Terminology: My approach to arriving at the CJ Interpretation of Roguelike:
“We need a different name from ‘permadeath, When people talk about permadeath, they talk about us three being mean. ‘Oh, they wanted to make it extra hard, so they threw in permadeath.’ [But] permadeath is [just] an example of ‘consequence persistence’.”
Rogue co-creator Glenn Wichman
While looking for references for these posts I found the above phrase, and it exemplifies a core concept of my interpretation of roguelikes: To focus on the higher principles and on the experiences the mechanics enable rather than focusing on the mechanics themselves.
I consider my current project “Lenurian”, to be a realtime roguelike. I understand that not everyone will agree, because to many people the turn based nature is integral to the experience. I realized that what I liked most in turn based games(including roguelikes) was the way it enabled Tactical complexity: combat/exploration focused on Positioning, situational awareness, carefull thinking, etc…, so to me those things are what gives the roguelike feel, and turn base gameplay is just one possible way to enable those things. To other people the important thing is the turn based gameplay and the things I like are secondary. However, It is perfectly possible to create a roguelike that perfectly complies with the Temple of the roguelike´s Classic Roguelike Definition but make it so simple and straightforward, that the player will never have many options to consider and there will be no tactical complexity.

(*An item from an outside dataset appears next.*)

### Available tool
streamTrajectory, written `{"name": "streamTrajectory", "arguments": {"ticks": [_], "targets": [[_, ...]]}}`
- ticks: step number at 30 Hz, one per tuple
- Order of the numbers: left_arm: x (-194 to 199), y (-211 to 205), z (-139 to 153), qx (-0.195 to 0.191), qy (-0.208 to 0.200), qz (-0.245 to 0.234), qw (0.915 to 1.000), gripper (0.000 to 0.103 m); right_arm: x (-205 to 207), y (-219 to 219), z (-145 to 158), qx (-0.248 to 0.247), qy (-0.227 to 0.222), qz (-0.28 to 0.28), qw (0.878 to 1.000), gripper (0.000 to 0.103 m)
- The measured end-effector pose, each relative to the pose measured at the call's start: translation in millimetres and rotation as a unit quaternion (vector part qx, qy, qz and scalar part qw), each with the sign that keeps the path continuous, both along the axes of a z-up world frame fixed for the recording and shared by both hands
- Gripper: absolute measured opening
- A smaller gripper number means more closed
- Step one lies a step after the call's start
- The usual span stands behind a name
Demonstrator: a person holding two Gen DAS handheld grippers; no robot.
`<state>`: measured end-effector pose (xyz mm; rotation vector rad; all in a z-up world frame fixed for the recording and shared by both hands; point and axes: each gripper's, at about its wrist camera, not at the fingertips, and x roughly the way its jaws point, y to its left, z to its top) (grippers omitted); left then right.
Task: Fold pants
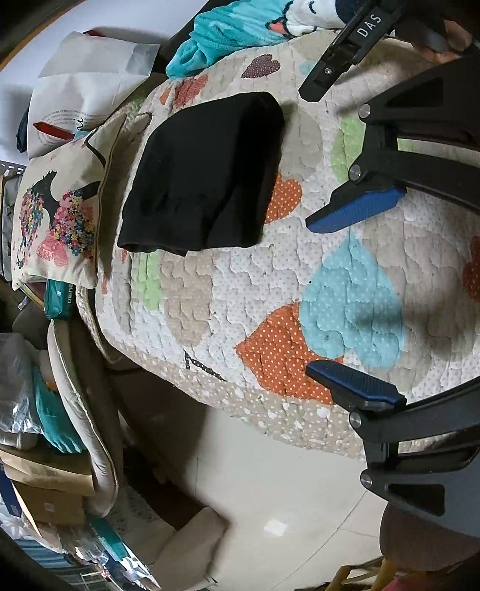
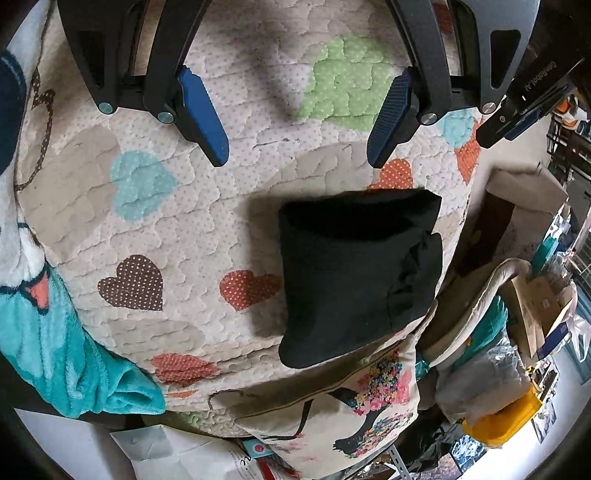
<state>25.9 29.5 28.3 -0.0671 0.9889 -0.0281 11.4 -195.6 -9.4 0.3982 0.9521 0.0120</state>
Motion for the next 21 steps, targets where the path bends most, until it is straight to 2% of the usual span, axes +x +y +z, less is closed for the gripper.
{"name": "streamTrajectory", "arguments": {"ticks": [4,6,8,10,11,12,13,14,16,18,21], "targets": [[1.8,1.8,-2.8,-0.001,0.001,0.001,1.0,0.071,0.7,1.2,-3.0,-0.002,0.004,0.002,1.0,0.082],[0.4,1.9,-1.1,0.001,-0.011,0.001,0.9999,0.071,1.3,2.9,-3.8,-0.004,0.005,0.004,1.0,0.082],[-3.8,3.0,6.6,0.007,-0.042,0.005,0.9991,0.071,1.5,5.5,-3.5,-0.012,0.003,0.007,1.0,0.082],[-13.4,5.8,24.1,0.014,-0.101,0.017,0.9946,0.071,1.3,8.8,-1.4,-0.022,-0.002,0.01,1.0,0.082],[-18.5,7.1,34.2,0.016,-0.133,0.022,0.9908,0.075,1.2,10.7,-0.1,-0.026,-0.005,0.013,1.0,0.082],[-21.7,8.6,42.6,0.018,-0.157,0.025,0.9872,0.09,1.2,13.1,1.7,-0.032,-0.009,0.016,0.999,0.082],[-25.7,8.6,52.9,0.02,-0.184,0.025,0.9823,0.098,1.0,14.7,3.4,-0.037,-0.013,0.018,0.999,0.082],[-28.5,8.8,60.5,0.019,-0.204,0.023,0.9785,0.103,0.5,16.1,5.2,-0.041,-0.017,0.02,0.999,0.082],[-33.4,7.8,74.9,0.013,-0.237,0.018,0.9712,0.103,-0.9,19.1,9.2,-0.048,-0.027,0.025,0.998,0.082],[-31.4,5.9,79.7,0.01,-0.235,0.018,0.9717,0.103,-2.3,21.9,12.4,-0.056,-0.034,0.03,0.997,0.082],[-22.1,2.2,70.9,-0.001,-0.191,0.011,0.9816,0.103,-3.8,26.7,15.2,-0.067,-0.039,0.038,0.996,0.082]]}}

What If we have a roguelike with a timer for your actions (like a chess clock)? it is mechanically very close to a traditional roguelike(And indeed would be considered a roguelike by many definitions ), but that feeling of time-control that enables a rogueliker to carefully weight every possible decision vanishes. In comparison, a real time game that allows one to creep around, observe the environment and it´s denizens, plan according to what was observed and only then act(Maybe something like hitman or Deus Ex on a dungeon) Would feel closer to that feeling, despite being real time(Anyway, that is my thesis will see If I can make it work when/if Lenurian is ready).
“Consequence Persistance” is the principle from which permadeath springs, but there are other ways to manifest it. the Soulsborne games and Sekiro are not roguelikes, but their single-automatic save system combined with a persistent world is one way of applying this principle: these games have a single save slot per character, and saving is automatic, meaning that the player has to deal with the consequences of all his action when dealing with NPCs questlines. sekiro has an additional mechanic where friendly NPCs get weaker when the player dies.i believe this kind of mechanic can arguably be MORE punishing and engaging than permadeath, since it forces the player to keep dealing with the consequences of failure instead of simply wiping the slate clean.

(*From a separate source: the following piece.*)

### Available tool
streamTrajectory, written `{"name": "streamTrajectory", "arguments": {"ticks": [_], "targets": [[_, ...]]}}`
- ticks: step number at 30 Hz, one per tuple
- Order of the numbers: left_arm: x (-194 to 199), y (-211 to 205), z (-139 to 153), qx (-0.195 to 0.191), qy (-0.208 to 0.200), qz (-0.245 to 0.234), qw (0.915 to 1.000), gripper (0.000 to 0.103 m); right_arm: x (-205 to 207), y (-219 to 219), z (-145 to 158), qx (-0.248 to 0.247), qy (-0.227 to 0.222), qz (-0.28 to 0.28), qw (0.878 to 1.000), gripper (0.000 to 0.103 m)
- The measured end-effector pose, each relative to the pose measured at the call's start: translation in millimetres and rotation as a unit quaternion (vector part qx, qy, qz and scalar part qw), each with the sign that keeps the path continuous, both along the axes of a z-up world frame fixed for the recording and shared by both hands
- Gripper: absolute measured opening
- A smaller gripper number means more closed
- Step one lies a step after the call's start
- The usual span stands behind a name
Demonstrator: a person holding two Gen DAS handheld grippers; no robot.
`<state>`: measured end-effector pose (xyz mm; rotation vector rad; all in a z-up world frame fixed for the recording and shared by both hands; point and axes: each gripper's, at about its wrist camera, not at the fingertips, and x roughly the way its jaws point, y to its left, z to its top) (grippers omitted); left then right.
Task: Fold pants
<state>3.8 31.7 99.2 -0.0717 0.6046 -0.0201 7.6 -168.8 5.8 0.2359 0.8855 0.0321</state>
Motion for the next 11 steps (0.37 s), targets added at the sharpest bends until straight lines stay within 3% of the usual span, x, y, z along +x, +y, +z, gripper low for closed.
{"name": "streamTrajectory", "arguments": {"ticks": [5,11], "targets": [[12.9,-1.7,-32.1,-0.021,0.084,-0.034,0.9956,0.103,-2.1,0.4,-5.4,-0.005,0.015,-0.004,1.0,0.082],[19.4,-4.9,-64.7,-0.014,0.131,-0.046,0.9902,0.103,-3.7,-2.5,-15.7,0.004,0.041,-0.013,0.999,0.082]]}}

Many people(including all of those that use the berlin interpretation) consider the fact the player and non-player characters follow the same rules, to be a relatively unimportant aspect of a roguelike, but to me it is absolutely essential(moreso than permadeath), this sort of consistence is something that stands at the core of my appreciation of roguelikes, and roguelikes that don´t have that don´t really interest me.
So my approach is to focus less on the mechanics, and more on the principles behind them and what they enable.
Let´s use ASCII graphics as an example: To some people they are integral to the experience, similar to how some people prefer books without illustrations in order to have their imaginations do all the work, to others, gameplay is more important and aesthetics is barely relevant. In my case, graphics that show extra information, like equipment/weapons/class of the characters/monster enhances the roguelike feel, because the graphics remain clear and unambiguous but gives me more information to consider tactically ,helping me engage with the aforementioned tactical complexity aspect of the game, and to engage with other subsystems ( e.g.: the inventory systems).Conversely is perfectly easily to make a game that uses ASCII graphics badly(e.g.: The creator might prioritize aesthetics and choose a font that makes the Upper Case “I” and lower case “l” look the same so that it is hard for the player to know if they are against an “Iron Golen” or a “leprechaun”), and most Roguelike definitions would be more inclusive of the latter example then of tile graphics.
But what if instead of focusing on “ASCII Graphics” we focused on “Unambiguous Graphics prioritizing clarity and gameplay over aesthetics”? We would have a much more inclusive definition that nonetheless readily accept clear tile graphics over unclear ASCII. That is the approach I try to follow.